One of the more endearing quirks of 1970s European erotica is the persistent sense of danger. Adjust the lighting a bit, tweak the score just a few degrees from “dreamy” to “nightmarish,” and the typical French, Italian, Swedish, or Spanish skin flick from 40 years ago could just as easily pass as horror. After all, both genres—back then especially—were often about the anxieties of young women, thrust into situations fraught with excitement and personal peril.
Writer-director Nathan Silver draws heavily on that hazy Eurotica atmosphere for his Thirst Street. Co-written with C. Mason Wells, the film follows a rootless American stewardess named Gina (Lindsay Burdge) as she reels from a recent romantic tragedy. While trying to pretend to her friends that everything’s okay, Gina has a brief fling with Jérôme (Damien Bonnard), a bartender at a Paris burlesque club. Increasingly unstable, she begins pretending that she and Jérôme are having a passionate affair. Eventually, Gina quits the airline, moves into an apartment across the street from Jérôme’s, and takes a job alongside him as a cocktail waitress.

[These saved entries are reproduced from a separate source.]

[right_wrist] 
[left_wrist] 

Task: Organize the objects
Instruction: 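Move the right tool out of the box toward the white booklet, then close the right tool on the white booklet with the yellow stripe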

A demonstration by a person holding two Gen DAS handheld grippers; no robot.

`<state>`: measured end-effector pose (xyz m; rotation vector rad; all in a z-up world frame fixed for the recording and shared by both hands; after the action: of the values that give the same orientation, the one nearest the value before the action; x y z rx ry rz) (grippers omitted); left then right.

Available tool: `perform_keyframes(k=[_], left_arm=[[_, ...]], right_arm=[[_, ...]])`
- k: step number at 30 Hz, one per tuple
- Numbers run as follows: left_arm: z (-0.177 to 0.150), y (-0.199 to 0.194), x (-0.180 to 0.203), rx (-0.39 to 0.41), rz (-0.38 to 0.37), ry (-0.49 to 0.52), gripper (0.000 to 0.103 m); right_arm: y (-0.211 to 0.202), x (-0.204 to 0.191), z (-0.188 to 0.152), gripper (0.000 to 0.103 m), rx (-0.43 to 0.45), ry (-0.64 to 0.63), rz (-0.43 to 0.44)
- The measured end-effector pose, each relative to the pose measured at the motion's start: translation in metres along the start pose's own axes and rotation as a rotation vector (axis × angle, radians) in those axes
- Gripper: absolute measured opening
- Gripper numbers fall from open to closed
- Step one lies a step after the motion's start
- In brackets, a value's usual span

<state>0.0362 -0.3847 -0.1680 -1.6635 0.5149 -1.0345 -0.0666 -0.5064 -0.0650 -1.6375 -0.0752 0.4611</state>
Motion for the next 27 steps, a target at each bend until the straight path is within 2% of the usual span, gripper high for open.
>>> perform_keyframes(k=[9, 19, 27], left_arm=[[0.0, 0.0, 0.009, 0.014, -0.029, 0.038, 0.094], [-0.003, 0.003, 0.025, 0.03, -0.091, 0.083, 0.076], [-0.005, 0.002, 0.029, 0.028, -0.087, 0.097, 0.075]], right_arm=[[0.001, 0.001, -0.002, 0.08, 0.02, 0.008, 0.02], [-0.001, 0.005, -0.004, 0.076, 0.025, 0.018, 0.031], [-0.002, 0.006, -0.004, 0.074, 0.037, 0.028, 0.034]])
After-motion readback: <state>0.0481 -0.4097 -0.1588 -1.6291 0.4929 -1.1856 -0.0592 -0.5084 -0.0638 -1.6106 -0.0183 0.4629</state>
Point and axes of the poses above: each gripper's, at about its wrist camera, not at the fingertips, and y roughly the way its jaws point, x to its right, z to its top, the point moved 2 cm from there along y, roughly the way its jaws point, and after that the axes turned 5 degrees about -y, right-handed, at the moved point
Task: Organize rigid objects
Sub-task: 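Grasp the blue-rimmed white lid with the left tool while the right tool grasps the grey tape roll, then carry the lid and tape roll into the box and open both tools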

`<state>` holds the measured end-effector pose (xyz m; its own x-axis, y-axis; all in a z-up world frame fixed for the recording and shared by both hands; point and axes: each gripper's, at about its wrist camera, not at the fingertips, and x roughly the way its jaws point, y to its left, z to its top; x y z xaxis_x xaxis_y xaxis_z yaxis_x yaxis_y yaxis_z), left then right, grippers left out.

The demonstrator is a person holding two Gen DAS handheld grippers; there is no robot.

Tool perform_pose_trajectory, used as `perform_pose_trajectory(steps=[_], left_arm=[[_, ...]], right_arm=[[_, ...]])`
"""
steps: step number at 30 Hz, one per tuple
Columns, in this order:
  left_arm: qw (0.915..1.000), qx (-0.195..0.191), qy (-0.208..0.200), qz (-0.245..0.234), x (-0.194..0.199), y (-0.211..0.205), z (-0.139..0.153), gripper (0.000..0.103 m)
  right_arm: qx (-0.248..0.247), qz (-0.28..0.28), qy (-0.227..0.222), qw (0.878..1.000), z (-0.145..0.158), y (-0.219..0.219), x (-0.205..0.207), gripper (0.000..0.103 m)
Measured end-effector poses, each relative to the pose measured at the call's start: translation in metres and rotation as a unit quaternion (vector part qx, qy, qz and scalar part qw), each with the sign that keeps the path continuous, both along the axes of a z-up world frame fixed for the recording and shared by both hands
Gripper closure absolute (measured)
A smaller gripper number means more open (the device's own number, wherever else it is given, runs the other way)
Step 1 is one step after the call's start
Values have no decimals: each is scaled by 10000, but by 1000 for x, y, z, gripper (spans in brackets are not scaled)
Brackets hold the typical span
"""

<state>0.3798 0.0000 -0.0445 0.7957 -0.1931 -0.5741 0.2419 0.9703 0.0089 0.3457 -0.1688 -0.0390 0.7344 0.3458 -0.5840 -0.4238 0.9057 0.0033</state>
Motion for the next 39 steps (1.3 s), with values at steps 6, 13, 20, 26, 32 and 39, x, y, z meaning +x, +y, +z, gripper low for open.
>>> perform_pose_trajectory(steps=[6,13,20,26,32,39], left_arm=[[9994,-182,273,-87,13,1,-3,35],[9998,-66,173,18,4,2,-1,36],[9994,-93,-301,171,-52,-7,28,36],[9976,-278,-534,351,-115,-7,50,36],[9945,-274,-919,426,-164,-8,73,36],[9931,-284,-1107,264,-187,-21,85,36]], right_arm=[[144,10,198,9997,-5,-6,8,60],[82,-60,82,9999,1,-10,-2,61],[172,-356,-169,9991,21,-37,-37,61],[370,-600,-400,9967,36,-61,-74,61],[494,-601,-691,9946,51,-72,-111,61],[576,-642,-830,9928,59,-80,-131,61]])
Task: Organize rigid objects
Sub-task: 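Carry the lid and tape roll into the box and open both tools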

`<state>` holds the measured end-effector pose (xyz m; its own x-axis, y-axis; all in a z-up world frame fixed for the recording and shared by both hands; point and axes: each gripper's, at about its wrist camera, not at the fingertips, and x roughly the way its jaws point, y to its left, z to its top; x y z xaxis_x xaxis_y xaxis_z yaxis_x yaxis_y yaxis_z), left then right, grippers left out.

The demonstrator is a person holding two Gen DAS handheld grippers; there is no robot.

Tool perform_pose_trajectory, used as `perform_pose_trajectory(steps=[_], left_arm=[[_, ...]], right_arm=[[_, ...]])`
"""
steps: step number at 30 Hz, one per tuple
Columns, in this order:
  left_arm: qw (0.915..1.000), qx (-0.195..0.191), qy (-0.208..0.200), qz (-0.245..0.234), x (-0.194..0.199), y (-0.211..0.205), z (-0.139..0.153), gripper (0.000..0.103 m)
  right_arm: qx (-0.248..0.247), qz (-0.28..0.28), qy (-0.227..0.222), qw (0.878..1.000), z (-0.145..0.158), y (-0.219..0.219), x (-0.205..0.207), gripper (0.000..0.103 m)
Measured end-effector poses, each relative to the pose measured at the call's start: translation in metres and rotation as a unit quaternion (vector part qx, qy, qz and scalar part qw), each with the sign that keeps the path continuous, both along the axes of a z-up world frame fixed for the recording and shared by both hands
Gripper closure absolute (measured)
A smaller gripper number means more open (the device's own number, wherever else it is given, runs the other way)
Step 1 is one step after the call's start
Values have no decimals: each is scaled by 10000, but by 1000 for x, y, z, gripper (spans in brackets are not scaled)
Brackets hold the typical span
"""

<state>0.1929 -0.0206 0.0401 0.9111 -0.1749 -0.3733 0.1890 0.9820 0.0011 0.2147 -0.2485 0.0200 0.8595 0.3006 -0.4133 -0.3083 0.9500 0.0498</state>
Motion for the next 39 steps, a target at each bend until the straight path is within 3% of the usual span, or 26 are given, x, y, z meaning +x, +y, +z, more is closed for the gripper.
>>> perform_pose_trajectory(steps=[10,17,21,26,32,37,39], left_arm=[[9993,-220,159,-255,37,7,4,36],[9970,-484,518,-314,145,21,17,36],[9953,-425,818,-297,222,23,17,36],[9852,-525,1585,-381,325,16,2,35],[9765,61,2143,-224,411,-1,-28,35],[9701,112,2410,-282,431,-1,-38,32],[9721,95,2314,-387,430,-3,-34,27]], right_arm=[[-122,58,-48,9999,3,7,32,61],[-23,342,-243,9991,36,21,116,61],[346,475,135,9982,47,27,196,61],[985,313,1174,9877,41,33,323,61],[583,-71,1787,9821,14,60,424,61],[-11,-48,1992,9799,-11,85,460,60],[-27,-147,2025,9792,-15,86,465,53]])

Silver and Wells put multiple, sometimes competing spins on this material. Visually, a lot of Thirst Street is designed to look like a lost artifact from the Emmanuelle era, with soft lighting, luminous colors, and an emphasis on old-world elegance. Silver then warps that style, contrasting the heroine’s perception that she’s immersed in a sexy, classy Parisian adventure with the actual seediness of her surroundings, amplified by the mundanity of modern life. Every time someone pulls out a cellphone, or whenever Silver lingers over the painful case of pinkeye that Jérôme passed on to Gina, the retro-smut spell is broken—and wickedly so.
Thirst Street also puts on some literary airs, similar to the work of Silver and Wells’ fellow New York filmmaker Alex Ross Perry. Periodically, the voice of Anjelica Huston pops up, narrating the action as though she were reading from an eloquent slice-of-life novella, rich with detail and irony. In that same spirit, the movie follows a few world-building detours, including some extended scenes between Jérôme and his wary ex-girlfriend—a semi-popular rock singer named Clémence (Esther Garrel)—and a few comic interludes involving a pair of burlesque performers who keep making their routines edgier and more sociopolitically meaningful.
Even at 84 minutes, Thirst Street feels a little scattered and unfocused at times—likely as a consequence of its multiple layers of shtick. The movie finds time for a musical number, several stripteases, some noir-inflected cat-and-mouse, and one alternately heartbreaking and nerve-wracking dream sequence. There’s a lot going on here, and while the variety keeps the film lively, not all of it is seamlessly interwoven.
But Burdge holds the picture together, playing a character who walks a fine line between being sympathetically damaged and terrifyingly loony. Silver, Wells, and Burdge find a lot of dark comedy in the way that Gina’s pidgin French prevents her from understanding Clémence when she warns that Jérôme’s already taken, or from grasping that her boss at the club thinks she’s terrible at her job. While remaining fiercely committed to her fantasy, Gina sinks deeper into debt and dishevelment, and Thirst Street keeps squeezing humor, pathos, and tension out of her delusion.
It’s a sad, sick dynamic. Gina think she’s living through one of the gauzy softcore pics, wherein a naive young lady gets taught the ways of love by a worldly middle-aged man. But from Jérôme’s perspective? He’s stuck in Fatal Attraction.